Let $(G,\circ)$ be a group and $N\subseteq G$ a normal subgroup of order $n<\infty$ and let $g\in G$. Is the element $g^n$ in $N$?
Given a subgroup $H\subseteq G$ of order $n$, is element $g^n$ in $H$ for all $g\in G$?
Edit: $g^n=\underbrace{g\circ g\circ\ldots\circ g}_{n\text{ times}}$
Certainly not necessarily in $N$ (of course it has to be in $G$: $G$ is closed under all finite products, and in particular all finite powers). For a counterexample, take $G$ to be a product of a cyclic group of order $n$ and one of order $m$ with $\gcd(n,m)=1$, $C_n\times C_m$, and let $N=C_n\times\{1\}$. Any element $g$ with nontrivial second coordinate will not satisfy the condition that its $n$th power lies in $N$. Likewise the result does not hold for a not-necessarily-normal subgroup of order $n$.
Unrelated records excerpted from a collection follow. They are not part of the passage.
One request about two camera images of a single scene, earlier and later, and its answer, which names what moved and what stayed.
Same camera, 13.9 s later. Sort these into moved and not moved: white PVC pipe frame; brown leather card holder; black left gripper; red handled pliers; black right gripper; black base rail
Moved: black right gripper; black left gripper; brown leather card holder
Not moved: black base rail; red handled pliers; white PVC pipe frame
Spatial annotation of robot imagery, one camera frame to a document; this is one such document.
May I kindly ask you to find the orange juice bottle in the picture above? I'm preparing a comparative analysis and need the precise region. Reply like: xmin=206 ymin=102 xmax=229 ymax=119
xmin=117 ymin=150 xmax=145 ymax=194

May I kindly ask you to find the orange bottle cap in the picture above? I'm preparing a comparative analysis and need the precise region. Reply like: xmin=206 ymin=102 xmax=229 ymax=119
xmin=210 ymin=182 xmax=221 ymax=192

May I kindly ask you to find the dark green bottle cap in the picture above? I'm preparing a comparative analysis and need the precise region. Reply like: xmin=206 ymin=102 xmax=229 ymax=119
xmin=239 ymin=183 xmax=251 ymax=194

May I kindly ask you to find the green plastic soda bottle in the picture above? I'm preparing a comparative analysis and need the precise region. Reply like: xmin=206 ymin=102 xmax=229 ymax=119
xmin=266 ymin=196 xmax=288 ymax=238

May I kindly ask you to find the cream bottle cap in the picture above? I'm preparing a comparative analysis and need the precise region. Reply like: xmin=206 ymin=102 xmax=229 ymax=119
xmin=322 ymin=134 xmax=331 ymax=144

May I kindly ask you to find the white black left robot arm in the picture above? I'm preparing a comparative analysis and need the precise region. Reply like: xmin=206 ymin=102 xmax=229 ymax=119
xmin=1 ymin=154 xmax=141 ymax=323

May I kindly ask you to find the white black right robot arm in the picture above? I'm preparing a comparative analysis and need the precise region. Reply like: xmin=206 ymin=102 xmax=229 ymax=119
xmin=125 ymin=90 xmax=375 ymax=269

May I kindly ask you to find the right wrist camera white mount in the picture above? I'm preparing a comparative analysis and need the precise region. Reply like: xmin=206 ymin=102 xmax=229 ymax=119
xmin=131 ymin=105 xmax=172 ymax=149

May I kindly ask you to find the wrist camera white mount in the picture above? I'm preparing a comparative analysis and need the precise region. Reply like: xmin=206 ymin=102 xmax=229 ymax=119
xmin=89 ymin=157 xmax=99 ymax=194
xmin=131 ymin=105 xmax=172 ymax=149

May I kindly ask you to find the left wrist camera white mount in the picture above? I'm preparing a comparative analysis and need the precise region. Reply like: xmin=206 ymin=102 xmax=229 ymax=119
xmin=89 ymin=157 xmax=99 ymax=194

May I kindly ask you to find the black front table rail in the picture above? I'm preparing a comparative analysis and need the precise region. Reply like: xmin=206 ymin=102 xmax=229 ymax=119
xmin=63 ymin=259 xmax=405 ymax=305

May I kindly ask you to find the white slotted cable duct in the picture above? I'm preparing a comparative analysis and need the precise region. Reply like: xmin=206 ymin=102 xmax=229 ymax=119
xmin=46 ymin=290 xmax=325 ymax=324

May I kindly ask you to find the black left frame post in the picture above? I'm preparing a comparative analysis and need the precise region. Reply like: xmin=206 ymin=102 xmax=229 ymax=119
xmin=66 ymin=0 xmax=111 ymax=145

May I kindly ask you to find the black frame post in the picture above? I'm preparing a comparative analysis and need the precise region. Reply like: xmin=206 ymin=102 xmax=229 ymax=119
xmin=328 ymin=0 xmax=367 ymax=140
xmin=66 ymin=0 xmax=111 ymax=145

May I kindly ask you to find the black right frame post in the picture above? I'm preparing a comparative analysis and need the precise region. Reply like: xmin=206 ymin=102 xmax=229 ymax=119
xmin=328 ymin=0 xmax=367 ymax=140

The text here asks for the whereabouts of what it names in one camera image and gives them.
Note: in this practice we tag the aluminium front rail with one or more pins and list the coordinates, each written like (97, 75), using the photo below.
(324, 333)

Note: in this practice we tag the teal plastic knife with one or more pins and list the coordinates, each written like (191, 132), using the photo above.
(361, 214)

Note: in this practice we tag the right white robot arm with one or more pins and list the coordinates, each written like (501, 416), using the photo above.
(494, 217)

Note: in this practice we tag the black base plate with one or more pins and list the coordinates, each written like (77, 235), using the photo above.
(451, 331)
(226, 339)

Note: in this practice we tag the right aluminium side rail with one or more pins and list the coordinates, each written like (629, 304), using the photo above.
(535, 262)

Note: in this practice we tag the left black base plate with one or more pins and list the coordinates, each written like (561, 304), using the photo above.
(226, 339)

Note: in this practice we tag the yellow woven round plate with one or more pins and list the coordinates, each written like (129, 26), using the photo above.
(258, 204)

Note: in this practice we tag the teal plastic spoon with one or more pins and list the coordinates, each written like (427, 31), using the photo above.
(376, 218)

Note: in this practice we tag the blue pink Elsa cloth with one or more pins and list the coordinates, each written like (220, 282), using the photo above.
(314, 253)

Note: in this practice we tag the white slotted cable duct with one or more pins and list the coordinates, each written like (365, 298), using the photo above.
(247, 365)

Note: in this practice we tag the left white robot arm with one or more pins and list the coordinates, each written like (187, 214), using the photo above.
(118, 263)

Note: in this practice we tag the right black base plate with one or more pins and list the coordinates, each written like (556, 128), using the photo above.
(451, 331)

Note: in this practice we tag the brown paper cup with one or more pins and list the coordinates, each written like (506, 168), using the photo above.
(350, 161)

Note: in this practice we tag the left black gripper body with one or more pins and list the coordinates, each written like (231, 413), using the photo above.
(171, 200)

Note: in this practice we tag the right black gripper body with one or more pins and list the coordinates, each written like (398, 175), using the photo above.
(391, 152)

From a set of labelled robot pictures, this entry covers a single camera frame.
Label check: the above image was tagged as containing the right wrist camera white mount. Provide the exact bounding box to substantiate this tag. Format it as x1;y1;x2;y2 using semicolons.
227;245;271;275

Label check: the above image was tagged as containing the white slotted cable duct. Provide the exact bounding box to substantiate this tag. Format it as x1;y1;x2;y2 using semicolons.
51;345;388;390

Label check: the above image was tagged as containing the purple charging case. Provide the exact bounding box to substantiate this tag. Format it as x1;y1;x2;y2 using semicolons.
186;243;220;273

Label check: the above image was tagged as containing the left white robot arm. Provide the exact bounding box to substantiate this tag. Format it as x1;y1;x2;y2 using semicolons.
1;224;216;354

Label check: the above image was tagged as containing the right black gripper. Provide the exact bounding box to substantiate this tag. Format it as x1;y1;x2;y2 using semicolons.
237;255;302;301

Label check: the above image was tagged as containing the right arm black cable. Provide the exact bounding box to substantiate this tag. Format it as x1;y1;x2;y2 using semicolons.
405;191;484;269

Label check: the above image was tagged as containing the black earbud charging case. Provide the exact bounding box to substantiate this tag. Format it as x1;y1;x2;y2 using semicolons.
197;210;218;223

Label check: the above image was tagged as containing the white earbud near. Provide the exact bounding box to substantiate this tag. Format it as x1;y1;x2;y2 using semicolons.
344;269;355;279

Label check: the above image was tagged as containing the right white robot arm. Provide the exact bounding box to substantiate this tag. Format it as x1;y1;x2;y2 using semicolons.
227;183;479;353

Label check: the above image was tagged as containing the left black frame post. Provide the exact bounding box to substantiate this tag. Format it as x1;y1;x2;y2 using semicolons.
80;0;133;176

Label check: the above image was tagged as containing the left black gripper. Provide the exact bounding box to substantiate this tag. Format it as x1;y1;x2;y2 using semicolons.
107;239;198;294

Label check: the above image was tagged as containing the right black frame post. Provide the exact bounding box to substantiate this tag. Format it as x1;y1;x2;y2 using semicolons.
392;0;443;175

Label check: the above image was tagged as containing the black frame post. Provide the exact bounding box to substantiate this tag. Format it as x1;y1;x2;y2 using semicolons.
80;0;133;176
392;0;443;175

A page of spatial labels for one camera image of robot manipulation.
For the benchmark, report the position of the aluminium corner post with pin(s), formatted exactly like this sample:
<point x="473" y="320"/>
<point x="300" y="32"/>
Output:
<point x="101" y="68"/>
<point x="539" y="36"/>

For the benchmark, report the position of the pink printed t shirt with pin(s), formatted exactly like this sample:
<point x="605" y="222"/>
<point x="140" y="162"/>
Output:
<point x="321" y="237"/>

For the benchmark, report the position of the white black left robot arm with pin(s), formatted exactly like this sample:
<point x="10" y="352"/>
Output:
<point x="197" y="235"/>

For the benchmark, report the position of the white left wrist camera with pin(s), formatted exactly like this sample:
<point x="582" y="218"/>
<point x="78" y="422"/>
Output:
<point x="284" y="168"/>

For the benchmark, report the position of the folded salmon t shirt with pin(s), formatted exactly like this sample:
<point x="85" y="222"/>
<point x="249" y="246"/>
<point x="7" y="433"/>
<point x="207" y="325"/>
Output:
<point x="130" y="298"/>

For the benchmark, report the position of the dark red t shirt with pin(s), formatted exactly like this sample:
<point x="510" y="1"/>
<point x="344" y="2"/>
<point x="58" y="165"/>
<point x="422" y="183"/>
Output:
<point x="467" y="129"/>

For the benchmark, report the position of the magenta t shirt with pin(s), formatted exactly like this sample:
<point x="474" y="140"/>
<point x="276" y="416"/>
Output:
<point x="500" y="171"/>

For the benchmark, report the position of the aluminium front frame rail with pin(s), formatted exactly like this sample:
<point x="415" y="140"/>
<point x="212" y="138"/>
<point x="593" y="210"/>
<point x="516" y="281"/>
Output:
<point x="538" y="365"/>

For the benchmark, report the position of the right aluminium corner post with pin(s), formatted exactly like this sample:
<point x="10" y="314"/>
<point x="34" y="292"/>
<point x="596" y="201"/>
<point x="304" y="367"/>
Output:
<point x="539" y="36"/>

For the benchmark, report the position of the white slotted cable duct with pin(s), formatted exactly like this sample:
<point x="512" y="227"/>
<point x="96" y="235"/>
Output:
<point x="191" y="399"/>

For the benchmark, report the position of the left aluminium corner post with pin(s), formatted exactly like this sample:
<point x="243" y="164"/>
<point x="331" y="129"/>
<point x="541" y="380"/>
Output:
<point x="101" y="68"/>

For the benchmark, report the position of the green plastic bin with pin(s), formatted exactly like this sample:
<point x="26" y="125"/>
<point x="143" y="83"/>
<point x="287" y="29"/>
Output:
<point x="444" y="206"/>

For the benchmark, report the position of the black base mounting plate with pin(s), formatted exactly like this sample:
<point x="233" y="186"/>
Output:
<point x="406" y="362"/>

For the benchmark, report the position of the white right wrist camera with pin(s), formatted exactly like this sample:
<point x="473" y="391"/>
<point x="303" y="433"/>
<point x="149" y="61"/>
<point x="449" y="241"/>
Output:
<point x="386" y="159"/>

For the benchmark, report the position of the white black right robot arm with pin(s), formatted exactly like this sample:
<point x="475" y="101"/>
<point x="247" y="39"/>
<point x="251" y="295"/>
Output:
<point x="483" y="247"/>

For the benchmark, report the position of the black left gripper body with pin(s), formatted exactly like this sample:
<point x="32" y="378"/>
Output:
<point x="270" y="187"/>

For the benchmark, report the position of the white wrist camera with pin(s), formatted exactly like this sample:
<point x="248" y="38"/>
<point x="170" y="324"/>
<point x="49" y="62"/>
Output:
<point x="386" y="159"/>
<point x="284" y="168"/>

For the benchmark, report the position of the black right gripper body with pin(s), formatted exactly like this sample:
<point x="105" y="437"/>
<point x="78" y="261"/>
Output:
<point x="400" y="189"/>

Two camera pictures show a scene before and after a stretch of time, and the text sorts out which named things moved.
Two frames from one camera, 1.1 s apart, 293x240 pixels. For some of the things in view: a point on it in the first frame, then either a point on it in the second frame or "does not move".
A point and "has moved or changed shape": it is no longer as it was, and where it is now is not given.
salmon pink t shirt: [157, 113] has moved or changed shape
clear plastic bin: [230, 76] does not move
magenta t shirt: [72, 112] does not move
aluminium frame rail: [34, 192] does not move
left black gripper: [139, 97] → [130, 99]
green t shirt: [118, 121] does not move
What is true is that if the index of $N$ is $n$, then $g^n\in N$ for every $g\in G$. This is a consequence of Lagrange's Theorem applied to $G/N$.
If $H$ is a not-necessarily-normal subgroup of index $n$, it is not the case that $g^n$ must lie in $H$ for all $g$. Take $G=S_3$, $H=\langle (12)\rangle$, and $g=(13)$. The index of $H$ is $3$, but $g^3\notin H$.
Take $G$ any nontrivial group, $n=1$ and therefore $N$ the trivial subgroup.